Após alguns instantes, consegui ajustar minha respiração às suas estocadas e a sensação do seu grande membro deslizando pela minha garganta tornou-se suportável. Controlei o ânsia de vômito engolindo quando ele penetrava até o fundo. Por algum motivo, não tive ânsia de vômito ao engolir.
Mas essa técnica pareceu fazer o soldado ir ainda mais rápido. Eu o ouvi vagamente gritando de prazer enquanto cavalgava meu rosto, então seu corpo enrijeceu e ele enfiou seu pau com força na minha garganta e me segurou ali com as duas mãos enquanto gozava.
Fiquei meio em choque; um homem estava ejaculando na minha garganta. Eu conseguia sentir o gosto do sêmen dele enquanto escorria pelo fundo da minha boca. Eu tinha que engolir ou correria o risco de o sêmen dele entrar na minha traqueia. Estava quente e viscoso, mas por algum motivo, a paixão sexual dele, o prazer óbvio que ele estava sentindo, me fez perceber que eu estava duro como uma pedra e excitado ao extremo.
Então, quando seu último jato de paixão atingiu o fundo da minha garganta, ele se afastou e soltou um suspiro alto, incrédulo. Eu não entendia o idioma, mas a essência do que ele estava dizendo não me passou despercebida. Ele me olhou com uma expressão estranha e eu percebi que estava surpreso com o quão bem eu o tinha chupado.

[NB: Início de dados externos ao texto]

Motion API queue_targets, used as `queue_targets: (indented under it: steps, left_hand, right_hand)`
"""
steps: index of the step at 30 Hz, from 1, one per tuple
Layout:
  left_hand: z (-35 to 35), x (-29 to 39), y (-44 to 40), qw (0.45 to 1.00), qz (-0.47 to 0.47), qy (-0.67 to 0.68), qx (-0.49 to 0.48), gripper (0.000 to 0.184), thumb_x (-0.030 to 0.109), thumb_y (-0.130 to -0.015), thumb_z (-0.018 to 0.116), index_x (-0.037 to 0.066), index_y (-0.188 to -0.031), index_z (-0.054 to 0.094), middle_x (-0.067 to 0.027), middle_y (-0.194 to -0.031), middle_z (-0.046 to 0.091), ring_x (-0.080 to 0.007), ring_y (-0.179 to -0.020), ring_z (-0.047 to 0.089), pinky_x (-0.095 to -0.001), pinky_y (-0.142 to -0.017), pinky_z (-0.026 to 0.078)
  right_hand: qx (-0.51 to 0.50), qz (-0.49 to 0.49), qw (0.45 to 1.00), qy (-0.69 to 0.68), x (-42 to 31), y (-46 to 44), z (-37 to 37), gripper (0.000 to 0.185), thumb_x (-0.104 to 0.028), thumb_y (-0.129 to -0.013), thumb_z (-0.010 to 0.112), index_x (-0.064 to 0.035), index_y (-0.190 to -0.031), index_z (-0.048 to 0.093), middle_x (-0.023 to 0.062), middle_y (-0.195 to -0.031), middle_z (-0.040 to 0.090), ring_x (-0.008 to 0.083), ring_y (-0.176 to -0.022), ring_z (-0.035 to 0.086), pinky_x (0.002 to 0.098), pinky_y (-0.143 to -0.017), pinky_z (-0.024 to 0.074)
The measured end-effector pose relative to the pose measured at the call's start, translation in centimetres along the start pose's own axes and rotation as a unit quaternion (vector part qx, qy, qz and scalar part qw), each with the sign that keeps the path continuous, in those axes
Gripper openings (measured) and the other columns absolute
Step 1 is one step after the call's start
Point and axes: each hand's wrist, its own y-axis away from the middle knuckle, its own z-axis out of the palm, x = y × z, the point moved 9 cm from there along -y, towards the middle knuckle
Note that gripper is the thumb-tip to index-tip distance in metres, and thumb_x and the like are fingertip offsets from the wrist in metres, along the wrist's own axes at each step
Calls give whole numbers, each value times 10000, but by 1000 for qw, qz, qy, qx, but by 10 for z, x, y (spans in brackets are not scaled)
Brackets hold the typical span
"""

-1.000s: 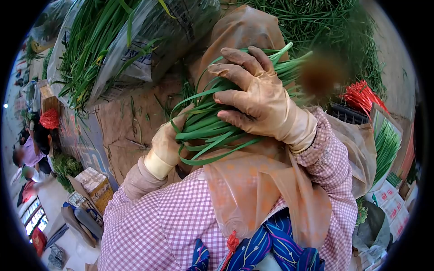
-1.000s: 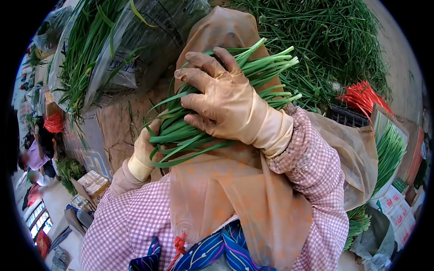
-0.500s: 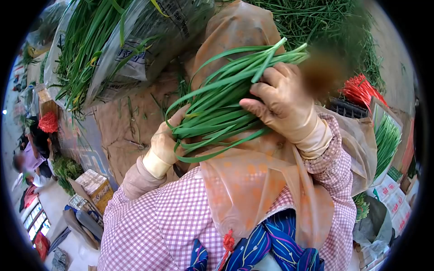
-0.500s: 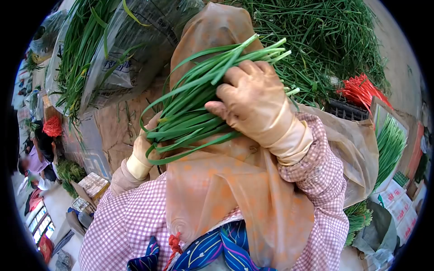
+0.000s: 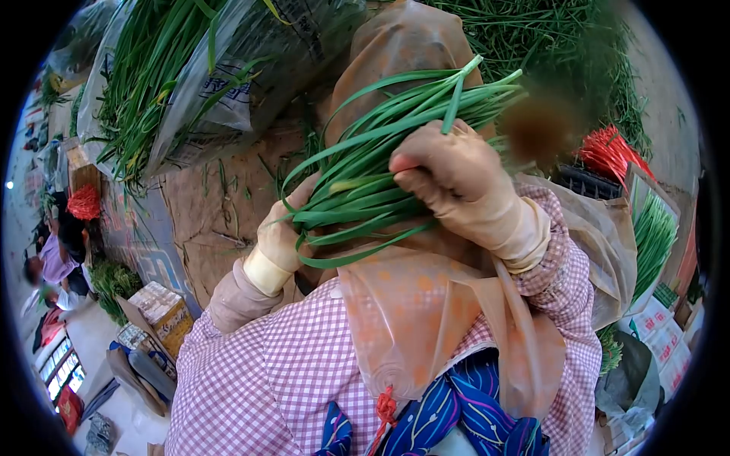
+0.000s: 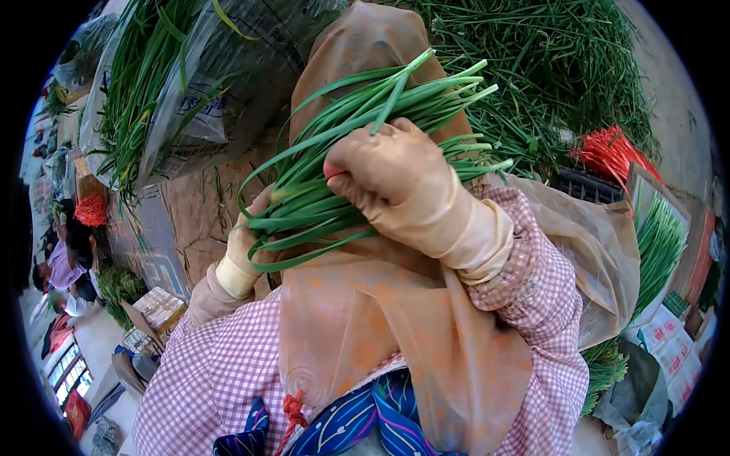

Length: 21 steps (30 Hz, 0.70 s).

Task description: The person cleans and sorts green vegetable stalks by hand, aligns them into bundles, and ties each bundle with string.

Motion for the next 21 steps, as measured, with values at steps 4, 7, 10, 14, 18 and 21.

Então olhei para o lado e vi os outros três soldados me observando, também com expressões estranhas no rosto. E então, para meu horror, vi que minha esposa também estava lá.
Ela segurava as roupas nas mãos e seu corpo nu estava suado, com as nádegas cobertas de sujeira por ter estado deitada no chão.

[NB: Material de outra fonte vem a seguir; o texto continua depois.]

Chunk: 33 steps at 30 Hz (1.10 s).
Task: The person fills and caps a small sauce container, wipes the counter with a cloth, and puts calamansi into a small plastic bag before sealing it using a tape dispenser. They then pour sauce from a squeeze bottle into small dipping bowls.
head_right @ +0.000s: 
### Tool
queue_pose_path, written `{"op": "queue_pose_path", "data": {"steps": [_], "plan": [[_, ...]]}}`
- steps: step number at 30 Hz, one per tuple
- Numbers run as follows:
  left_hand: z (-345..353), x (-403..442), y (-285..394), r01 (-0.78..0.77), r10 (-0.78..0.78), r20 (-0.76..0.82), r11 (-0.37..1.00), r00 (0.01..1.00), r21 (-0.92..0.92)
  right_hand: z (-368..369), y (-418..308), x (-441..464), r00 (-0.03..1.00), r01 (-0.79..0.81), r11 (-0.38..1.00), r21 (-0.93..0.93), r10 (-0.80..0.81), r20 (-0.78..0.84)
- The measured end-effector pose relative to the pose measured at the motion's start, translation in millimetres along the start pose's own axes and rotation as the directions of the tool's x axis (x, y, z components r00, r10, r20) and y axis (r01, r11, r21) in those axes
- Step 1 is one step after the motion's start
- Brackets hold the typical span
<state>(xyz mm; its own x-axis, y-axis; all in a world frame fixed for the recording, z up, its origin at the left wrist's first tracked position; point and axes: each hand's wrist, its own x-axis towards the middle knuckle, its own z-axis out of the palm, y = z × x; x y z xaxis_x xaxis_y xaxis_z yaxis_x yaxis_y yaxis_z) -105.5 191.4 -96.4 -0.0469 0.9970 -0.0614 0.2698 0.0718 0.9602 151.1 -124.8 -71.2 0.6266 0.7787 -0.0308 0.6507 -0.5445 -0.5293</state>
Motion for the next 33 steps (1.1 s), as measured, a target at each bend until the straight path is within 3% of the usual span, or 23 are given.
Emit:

Mas o olhar dela fez meu rosto queimar, e então ela disse: "Nossa, querida, aquele cara acabou de dizer que você era melhor do que eu. Ele disse que nunca recebeu uma mamada melhor de ninguém na vida dele." Ela me olhou em silêncio e eu retribuí o olhar, envergonhada e enojada de mim mesma.
Então, ela disse: "Nossa, querida, parece que você também gostou. Parece que você gozou nas calças!" Ela fez a afirmação quase como uma acusação.
Olhei para mim mesmo e vi a mancha do meu próprio esperma se espalhando pela minha bermuda. Eu tinha gozado enquanto fazia sexo oral em outro cara. Como eu ia conseguir superar isso?
Os soldados nos deixaram ir. Os carros estavam se acumulando e eles precisavam voltar ao trabalho. Kristi e eu dirigimos em silêncio os 15 km de volta para o hotel. Decidimos não fazer alarde sobre o que tinha acontecido. Afinal, minha participação em toda a situação era simplesmente constrangedora demais.
Para minha surpresa, depois de nos limparmos e tomarmos banho, Kristi pulou em cima de mim e me fodeu com vontade. Transamos mais duas vezes durante a noite, e em ambas as vezes ela tomou a iniciativa. Ela acabou me contando que sempre fantasiou em ser violentada. E que sempre quis ver dois caras "fazendo isso", e a imagem de mim de joelhos, recebendo o pau do mexicano moreno daquele jeito, a excitava toda vez que pensava nisso.
Bem, embora eu jamais quisesse repetir aquela experiência, ela mudou nossa vida sexual dali em diante. Nove meses depois, Kristi deu à luz um menino moreno de cabelos escuros. E depois que ele ficou grande o suficiente para precisar de uma babá de vez em quando, começamos a fazer sexo a três. Geralmente eu, outro cara e a Kristi.
Pessoalmente, eu prefiro com a Kristi e outra mulher, mas me acostumei a chupar o pau da Kristi e até comecei a gostar de dar e receber enquanto ela assiste. Sexo nunca é chato aqui em casa, com certeza.